Ирония ситуации заключалась в том, что мать моя, во-первых, успела уже распроститься со своей девственностью, а во-вторых, была без ума от рыцарей. Они для нее были все равно что боги, спустившиеся с небес. И эта компания могла бы запросто добиться от нее чего угодно, стоило им только шепнуть ей пару ласковых словечек да угостить лакомой едой и выпивкой со своего стола. Не уверен, что она с легкостью согласилась бы уступить вожделениям всех шестерых… Хотя, впрочем, меня и это не удивило бы. Но подобное было не в их характере. Они, эти, с позволения сказать, благородные сэры, привыкли всего добиваться силой. Разумеется, со знатными леди они держались галантно и предупредительно, но церемониться с трактирной служанкой, заигрывать с ней, добиваясь ее благосклонности, — это, по их мнению, было уж слишком… Видимо, им вдобавок ко всему еще и жаль было времени на уговоры — с непредсказуемым результатом. Короче, с их точки зрения, Маделайн заслуживала только одного — чтобы ею воспользоваться, не спрашивая ее согласия, как им заблагорассудится. Ведь именно так они уговорились со Строкером.
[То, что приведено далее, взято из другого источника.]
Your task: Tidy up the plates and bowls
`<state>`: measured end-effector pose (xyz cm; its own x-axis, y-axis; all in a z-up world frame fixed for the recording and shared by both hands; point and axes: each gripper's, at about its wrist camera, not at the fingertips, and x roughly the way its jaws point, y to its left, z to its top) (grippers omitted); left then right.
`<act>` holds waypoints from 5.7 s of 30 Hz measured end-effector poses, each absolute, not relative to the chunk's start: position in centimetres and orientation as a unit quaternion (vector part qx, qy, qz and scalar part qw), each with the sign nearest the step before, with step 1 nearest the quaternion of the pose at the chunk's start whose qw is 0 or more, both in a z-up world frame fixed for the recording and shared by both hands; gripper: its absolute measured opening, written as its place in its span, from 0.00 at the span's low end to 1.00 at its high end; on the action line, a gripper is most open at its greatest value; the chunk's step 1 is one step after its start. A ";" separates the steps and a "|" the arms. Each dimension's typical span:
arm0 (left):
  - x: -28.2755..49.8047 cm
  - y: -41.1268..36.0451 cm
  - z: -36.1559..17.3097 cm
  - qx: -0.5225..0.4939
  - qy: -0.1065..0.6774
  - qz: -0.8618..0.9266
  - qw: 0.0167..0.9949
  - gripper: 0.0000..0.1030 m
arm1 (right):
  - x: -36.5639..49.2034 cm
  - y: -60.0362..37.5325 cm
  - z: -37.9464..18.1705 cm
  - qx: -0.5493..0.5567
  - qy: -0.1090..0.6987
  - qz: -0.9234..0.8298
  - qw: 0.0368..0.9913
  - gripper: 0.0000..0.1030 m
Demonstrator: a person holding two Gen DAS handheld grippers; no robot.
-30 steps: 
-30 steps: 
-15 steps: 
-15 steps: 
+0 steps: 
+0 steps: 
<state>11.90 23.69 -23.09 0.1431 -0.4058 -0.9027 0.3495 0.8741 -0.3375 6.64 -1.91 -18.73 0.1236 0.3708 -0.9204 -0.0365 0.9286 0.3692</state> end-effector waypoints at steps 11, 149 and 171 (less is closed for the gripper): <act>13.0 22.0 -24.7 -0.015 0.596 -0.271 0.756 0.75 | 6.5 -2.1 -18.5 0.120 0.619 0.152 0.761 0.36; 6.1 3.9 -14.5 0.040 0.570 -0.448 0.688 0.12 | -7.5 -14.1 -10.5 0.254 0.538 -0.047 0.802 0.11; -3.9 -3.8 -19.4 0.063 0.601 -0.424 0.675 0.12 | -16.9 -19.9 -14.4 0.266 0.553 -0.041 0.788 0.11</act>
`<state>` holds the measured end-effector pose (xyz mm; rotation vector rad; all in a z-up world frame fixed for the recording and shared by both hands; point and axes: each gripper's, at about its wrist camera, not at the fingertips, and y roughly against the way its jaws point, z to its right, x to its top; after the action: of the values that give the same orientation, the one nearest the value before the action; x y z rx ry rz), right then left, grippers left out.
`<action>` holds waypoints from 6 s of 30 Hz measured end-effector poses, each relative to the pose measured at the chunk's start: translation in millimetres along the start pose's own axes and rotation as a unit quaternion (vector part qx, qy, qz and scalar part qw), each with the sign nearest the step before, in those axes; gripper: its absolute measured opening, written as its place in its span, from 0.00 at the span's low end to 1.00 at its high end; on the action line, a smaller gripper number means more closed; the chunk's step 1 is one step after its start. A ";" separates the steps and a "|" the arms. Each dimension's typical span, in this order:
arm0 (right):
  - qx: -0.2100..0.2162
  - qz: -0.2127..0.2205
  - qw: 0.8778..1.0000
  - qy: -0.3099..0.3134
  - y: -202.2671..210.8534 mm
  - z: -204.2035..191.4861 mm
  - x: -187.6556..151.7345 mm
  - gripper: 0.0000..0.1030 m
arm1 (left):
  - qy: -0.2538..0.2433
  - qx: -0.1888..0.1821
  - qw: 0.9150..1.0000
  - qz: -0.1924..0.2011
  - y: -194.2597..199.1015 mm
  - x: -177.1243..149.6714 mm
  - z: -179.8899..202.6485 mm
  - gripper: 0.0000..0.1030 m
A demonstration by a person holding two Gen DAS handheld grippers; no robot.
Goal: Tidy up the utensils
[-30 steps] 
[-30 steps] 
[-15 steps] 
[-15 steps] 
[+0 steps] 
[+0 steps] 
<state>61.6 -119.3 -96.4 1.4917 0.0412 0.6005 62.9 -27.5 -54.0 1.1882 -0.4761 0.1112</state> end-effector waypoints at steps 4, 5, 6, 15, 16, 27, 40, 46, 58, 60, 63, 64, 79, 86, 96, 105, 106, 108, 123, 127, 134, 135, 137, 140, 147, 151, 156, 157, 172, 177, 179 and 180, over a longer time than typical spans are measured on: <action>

И они один за другим ее насиловали, прямо там, на кухонном столе. Его поверхность, изрезанная ножами и кинжалами многочисленных посетителей, царапала ее голые ягодицы, на груди и ребрах появились синяки от соприкосновения с доспехами рыцарей, которые, удовлетворяя свою похоть, нимало не заботились о том, чтобы не причинять Маделайн лишних страданий. Что же касается той части ее организма, которой досталось больше всего, то сперва, во время первых двух или трех соитий, Маделайн испытала в нижней части живота резкую боль, но потом все ее тело утратило чувствительность, а сознание погрузилось в туман. Оно просто отключилось под натиском впечатлений, которые в нем не умещались.
Вот такому развлечению предавались шестеро рыцарей короля Рунсибела Сильного в ту ненастную ночь. Они поочередно насиловали Маделайн на длинном столе, сдвинув в сторону кружки с недопитым элем. И даже тот из них, кто и рыцарем-то не был, тоже овладел ею, а потом они проделали это снова, один за другим.
Маделайн давно уже не пыталась им сопротивляться. Она лежала на столе совершенно неподвижно, словно воловья туша, словно мешок муки или груда зерна, и мысленно пребывала в волшебном царстве, где ее окружали танцующие единороги, а она, невинная и добродетельная леди, протягивала им ладони, которые они, приближаясь к ней поодиночке, несмело трогали кончиками языков. А поблизости от нее, на большой поляне, птица феникс снова возродилась из пепла, закинула вверх голову и испустила свой победный клич, который донесся даже до огромного пурпурного дракона, парившего в необозримой вышине на распростертых крыльях.